Zimbabwe: The Self-drive Experience
Issue 4
Ron Crittall on self-drive in Zimbabwe.

On The Right Road

Zimbabwe is a compact country. Most of the major geographical features which make roads difficult to build or use are on the borders - Zambezi and Limpopo rivers, the Eastern Districts, Lake Kariba and the Zambezi escarpment.

These are some of the areas that tourists want to go to, however, and so there are some places that you can't realistically get to by road.
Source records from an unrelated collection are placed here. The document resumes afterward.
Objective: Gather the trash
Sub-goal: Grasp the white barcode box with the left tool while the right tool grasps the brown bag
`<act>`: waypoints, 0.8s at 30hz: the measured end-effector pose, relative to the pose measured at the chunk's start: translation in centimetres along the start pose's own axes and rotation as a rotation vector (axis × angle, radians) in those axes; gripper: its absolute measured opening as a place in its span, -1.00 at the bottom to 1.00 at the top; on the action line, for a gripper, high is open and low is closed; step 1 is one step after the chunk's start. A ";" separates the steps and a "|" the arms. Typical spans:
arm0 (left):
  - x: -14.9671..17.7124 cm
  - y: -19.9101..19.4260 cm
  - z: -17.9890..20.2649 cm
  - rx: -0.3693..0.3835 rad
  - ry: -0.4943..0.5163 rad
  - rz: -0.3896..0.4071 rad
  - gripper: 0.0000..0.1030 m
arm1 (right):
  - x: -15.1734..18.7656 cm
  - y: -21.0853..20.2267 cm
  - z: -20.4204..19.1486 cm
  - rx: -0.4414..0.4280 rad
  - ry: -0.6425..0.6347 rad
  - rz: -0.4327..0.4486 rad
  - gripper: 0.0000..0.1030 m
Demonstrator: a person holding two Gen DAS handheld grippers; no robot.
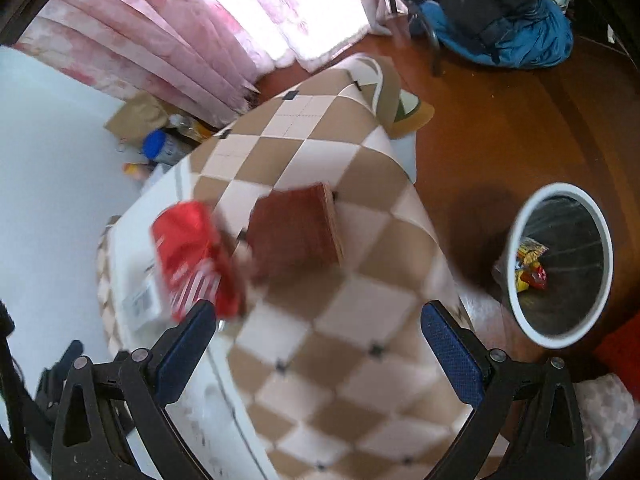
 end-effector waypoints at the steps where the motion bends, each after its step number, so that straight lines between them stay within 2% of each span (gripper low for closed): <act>1: -0.3 0.7 0.0 0.021 0.046 -0.012 0.99 | -0.9 1.0 -0.4 0.017 -0.001 -0.005 0.96; 5: -0.6 2.8 0.6 0.016 0.230 -0.048 0.98 | -2.8 2.8 -1.2 0.047 -0.004 -0.018 0.90; 8: -0.6 4.1 1.2 0.027 0.320 -0.078 0.98 | -3.5 3.7 -1.7 0.054 -0.014 -0.029 0.82; 9: -0.8 4.3 1.4 0.033 0.335 -0.081 0.86 | -3.6 4.0 -2.0 0.053 -0.021 -0.033 0.80; 10: -0.8 4.6 1.4 0.041 0.343 -0.090 0.60 | -3.7 4.2 -2.3 0.059 -0.030 -0.033 0.78; 11: -0.9 4.7 1.4 0.050 0.344 -0.098 0.39 | -3.8 4.3 -2.5 0.062 -0.037 -0.031 0.70; 15: -1.2 4.5 0.9 0.097 0.276 -0.082 0.25 | -4.0 5.0 -3.6 0.093 -0.083 -0.025 0.45; 19: -1.1 4.2 0.1 0.114 0.167 -0.092 0.22 | -3.8 5.4 -4.1 0.109 -0.106 -0.020 0.35; 22: -0.9 4.9 0.4 0.082 0.155 -0.101 0.23 | -3.8 5.3 -4.5 0.122 -0.137 -0.002 0.07; 23: -0.9 5.1 0.5 0.078 0.153 -0.100 0.23 | -3.8 5.3 -4.5 0.129 -0.139 0.000 -0.19; 24: -0.8 5.1 0.5 0.075 0.143 -0.090 0.22 | -3.8 5.3 -4.5 0.131 -0.145 0.002 -0.32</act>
Point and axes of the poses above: each gripper's, at about its wrist camera, not at the fingertips, and y roughly the way its jaws point, z to its right, x to its underside, the point moved 4 cm from there along y, roughly the way its jaws point, and after that the axes turned 4 degrees about -z, right-handed, at the moved point
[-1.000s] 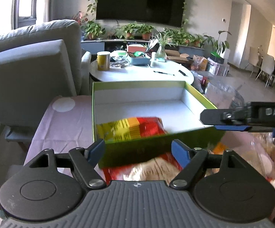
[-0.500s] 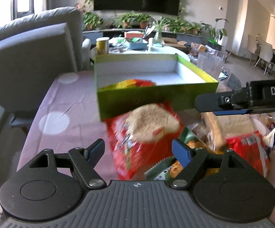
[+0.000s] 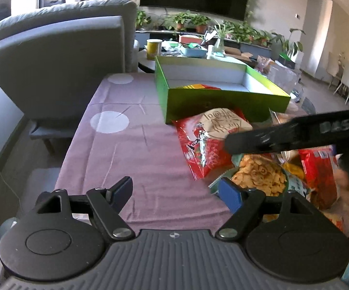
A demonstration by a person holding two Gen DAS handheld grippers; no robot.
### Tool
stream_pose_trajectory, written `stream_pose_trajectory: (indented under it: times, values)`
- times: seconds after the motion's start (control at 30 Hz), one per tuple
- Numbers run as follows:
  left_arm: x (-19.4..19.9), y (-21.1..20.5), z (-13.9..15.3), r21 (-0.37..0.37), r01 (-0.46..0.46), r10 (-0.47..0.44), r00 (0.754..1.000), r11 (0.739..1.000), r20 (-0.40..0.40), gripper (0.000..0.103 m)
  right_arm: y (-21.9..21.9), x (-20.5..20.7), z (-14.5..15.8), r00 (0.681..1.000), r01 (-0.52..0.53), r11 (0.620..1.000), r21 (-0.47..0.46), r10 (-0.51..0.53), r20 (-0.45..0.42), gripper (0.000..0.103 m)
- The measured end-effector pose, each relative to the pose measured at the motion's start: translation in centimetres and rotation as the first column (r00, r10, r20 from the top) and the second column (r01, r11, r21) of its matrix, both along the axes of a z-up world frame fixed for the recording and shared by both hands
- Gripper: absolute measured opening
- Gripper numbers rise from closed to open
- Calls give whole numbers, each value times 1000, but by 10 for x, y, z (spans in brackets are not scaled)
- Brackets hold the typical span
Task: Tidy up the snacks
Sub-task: 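Move the right tool toward the green cheese-puff bag, then close the right tool on the green cheese-puff bag and lift it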
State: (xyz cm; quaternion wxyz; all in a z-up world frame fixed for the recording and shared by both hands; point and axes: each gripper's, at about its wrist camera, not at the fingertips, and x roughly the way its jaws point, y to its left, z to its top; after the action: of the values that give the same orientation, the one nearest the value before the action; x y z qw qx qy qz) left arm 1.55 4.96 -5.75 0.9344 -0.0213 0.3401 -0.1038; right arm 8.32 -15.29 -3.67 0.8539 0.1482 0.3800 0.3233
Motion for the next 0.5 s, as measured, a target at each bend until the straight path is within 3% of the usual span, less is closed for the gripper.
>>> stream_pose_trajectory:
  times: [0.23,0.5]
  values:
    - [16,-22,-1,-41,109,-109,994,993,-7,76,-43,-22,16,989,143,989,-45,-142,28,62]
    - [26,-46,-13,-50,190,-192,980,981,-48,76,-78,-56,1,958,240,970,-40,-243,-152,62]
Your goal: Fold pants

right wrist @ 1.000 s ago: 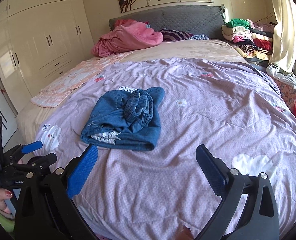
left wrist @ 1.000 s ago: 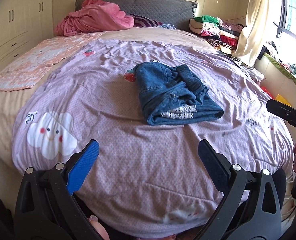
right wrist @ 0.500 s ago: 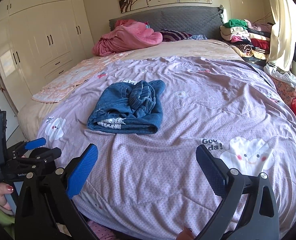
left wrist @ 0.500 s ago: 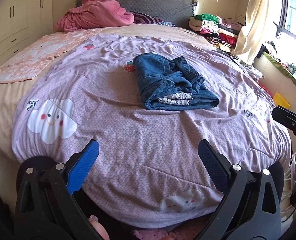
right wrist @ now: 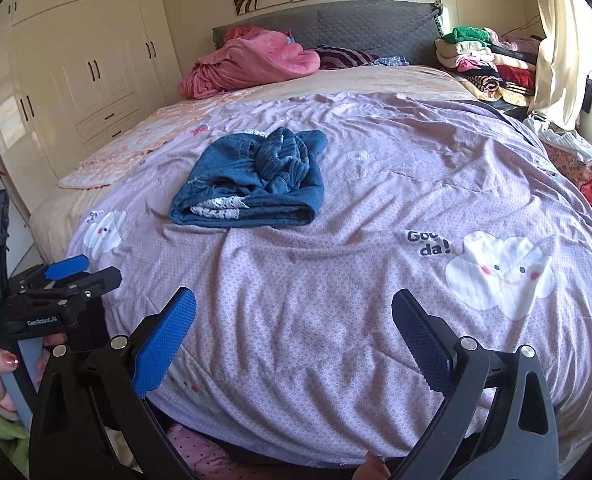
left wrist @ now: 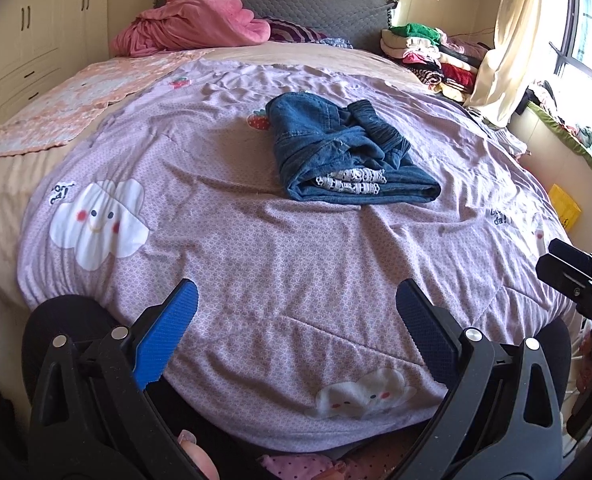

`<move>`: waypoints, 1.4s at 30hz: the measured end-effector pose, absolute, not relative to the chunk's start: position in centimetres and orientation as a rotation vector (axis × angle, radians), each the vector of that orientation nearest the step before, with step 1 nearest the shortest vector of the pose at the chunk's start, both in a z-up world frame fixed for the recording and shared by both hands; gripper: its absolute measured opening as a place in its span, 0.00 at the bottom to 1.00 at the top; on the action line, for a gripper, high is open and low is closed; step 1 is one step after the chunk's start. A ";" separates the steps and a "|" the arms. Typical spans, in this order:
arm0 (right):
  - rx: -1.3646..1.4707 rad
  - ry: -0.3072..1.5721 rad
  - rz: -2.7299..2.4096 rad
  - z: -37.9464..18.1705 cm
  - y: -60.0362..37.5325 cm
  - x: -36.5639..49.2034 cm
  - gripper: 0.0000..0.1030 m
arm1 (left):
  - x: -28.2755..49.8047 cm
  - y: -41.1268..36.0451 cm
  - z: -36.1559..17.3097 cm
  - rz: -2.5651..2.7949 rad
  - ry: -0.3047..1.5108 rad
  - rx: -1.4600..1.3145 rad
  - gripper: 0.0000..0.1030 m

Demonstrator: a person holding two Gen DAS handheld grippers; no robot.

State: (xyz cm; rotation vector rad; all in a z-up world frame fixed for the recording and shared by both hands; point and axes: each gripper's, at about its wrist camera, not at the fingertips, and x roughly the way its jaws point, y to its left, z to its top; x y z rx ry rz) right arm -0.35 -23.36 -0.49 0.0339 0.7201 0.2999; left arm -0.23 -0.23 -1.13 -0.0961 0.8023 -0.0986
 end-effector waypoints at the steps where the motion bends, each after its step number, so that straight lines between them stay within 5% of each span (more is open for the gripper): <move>1: 0.036 0.723 0.298 -0.7 -23.3 -0.3 0.95 | -0.2 -0.4 -1.3 -0.100 0.807 -0.092 0.91; 42: 0.053 0.728 0.287 -1.2 -23.6 -0.2 0.95 | -0.1 -0.7 -1.9 -0.085 0.815 -0.075 0.91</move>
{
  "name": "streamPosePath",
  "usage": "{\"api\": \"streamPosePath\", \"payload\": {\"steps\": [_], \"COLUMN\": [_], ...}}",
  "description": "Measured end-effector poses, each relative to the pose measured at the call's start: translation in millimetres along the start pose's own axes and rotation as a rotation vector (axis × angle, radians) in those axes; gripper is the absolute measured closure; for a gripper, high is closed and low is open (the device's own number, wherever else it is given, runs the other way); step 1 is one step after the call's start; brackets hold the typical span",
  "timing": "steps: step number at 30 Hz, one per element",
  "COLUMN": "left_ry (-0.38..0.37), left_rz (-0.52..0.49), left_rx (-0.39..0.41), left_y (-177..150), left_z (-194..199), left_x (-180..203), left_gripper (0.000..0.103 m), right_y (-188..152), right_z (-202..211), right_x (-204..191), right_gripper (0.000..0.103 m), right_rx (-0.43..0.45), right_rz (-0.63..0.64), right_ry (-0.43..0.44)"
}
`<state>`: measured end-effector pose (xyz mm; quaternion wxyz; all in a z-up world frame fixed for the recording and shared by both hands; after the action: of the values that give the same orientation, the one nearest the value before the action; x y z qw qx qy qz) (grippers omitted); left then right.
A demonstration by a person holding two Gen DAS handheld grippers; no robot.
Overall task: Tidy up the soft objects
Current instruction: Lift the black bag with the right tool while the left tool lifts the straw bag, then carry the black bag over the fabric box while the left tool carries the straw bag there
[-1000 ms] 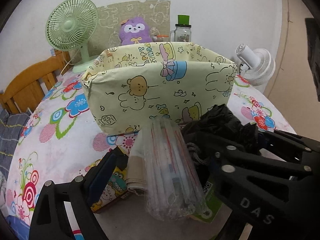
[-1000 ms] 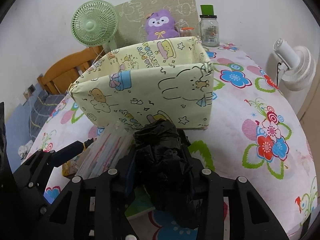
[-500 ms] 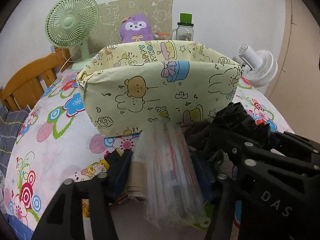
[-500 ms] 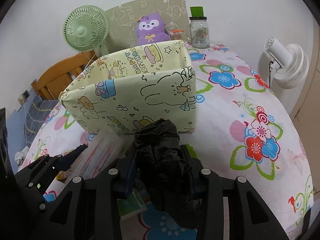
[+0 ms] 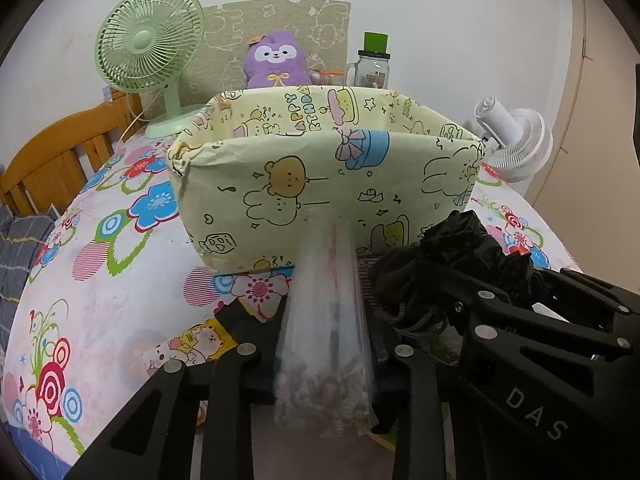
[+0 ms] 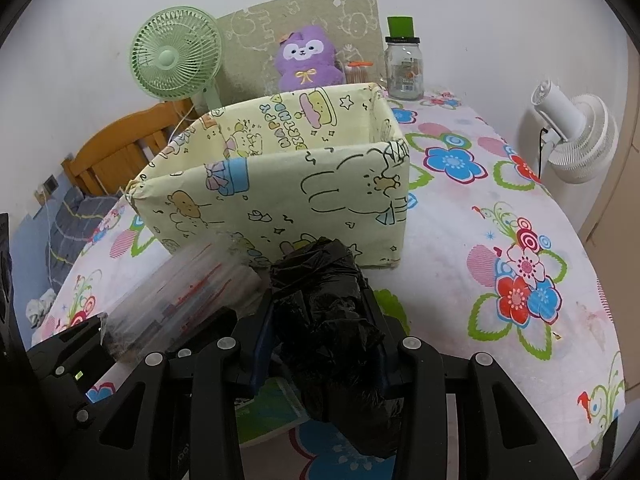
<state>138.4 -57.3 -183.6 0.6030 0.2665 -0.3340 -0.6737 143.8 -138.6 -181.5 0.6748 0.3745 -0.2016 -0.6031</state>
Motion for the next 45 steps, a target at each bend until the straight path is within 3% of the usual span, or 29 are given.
{"api": "streamPosePath", "payload": {"steps": [21, 45], "left_ry": [-0.021, -0.019], "left_rz": [0.008, 0.002], "left_rx": [0.073, 0.149], "left_y": [13, 43], "left_z": [27, 60], "left_x": [7, 9], "left_gripper": [0.086, 0.086], "right_y": [12, 45], "right_z": [22, 57], "right_x": [-10, -21], "right_gripper": [0.059, 0.059], "right_rx": [0.055, 0.13], "right_rz": [0.013, 0.044], "right_ry": [-0.001, -0.015]}}
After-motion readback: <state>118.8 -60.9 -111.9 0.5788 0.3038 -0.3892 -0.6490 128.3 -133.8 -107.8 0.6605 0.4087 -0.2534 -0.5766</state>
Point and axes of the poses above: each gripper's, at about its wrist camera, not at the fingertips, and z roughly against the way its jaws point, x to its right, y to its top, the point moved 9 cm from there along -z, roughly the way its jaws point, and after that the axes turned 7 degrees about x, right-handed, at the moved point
By and large there's a good network of well-maintained, all-weather, 22ft matt roads, linking all the major centres and most of the tourist destinations. The more remote centres and much of the national parks are served by gravel roads, which are also well looked after, though they can suffer from bone-jarring corrugations and may be impassable in the rains.

The Automobile Association should have information, giving facts and figures - and problems, regarding driving to, and around, the main cities, Victoria Falls, Lake Kariba, the various national parks, the eastern districts and other areas of interest.

Car hire is not cheap, and often an all-inclusive rate is only available for rentals of five or six days or more. There's also the question of an Excess (after payment of collision/damage waivers) and whether the terms of rental allow driving on dirt roads.

A car is not necesarily an advantage. Many lodges throughout the country offer excursions as part of their standard tariff - for example, in Hwange or Matobo Hills. Your car sits there doing nothing, or if you use it you lose the advantage of local know-how.

If staying at non-city hotels or if camping then you need your own transport. In some areas, such as the eastern districts, the assumption seems to be that you will have your own transport.

The major advantage of a vehicle, here as anywhere, is flexibility. You can do what you want rather than being dependent on someone else. You can, within reason, go where you want and stay as long as you need. You're not tied to schedules.

And you see the countryside, not just those bits where your tours might pass through to and from the airport. You're not tied to spending annoying, fruitless hours going to airports, and waiting for planes or baggage to arrive.

You can experience sunset from The Peak at Kariba, drive through the pastel delights of the early msasa trees, and savour the unfolding panorama of the bush as tiny thatched villages, cattle-speckled fields and majestic granite kopjies roll past. There are groups of women sitting knitting under shady trees, children walking to school, warthogs grazing on the verge, remote stores and sudden tantalising vistas.

There are also speeding buses, belching clouds of obscuring polluting smoke, kamikaze cyclists, presidential motorcades, narrow bridges and animals who never know which way to move.

Some tips for driving in Zimbabwe are:

1. Elephants always, always, have right of way.

2. If among elephants, don't try and force your way through. They don't take kindly to hooting.

3. A motorcade headed by wailing motorbikes, means STOP. Do not pass Go. Do not collect $200.

4. Cattle and kudu on the side of the road will never do what you expect (hope?) them to do.

5. Strip roads are a fiendish device designed to test your ability to cope with skidding in front of an approaching truck.

6. Speed limits are there to be seen and ignored - by too many drivers, especially buses. If you meet one of these, make way for them as they hurtle on to their appointment with destiny.

7. Road blocks are a fact of life. Accept them and be patient, polite and helpful.

8. Enjoy the country. There's great scenery, not much traffic and there is time to savour.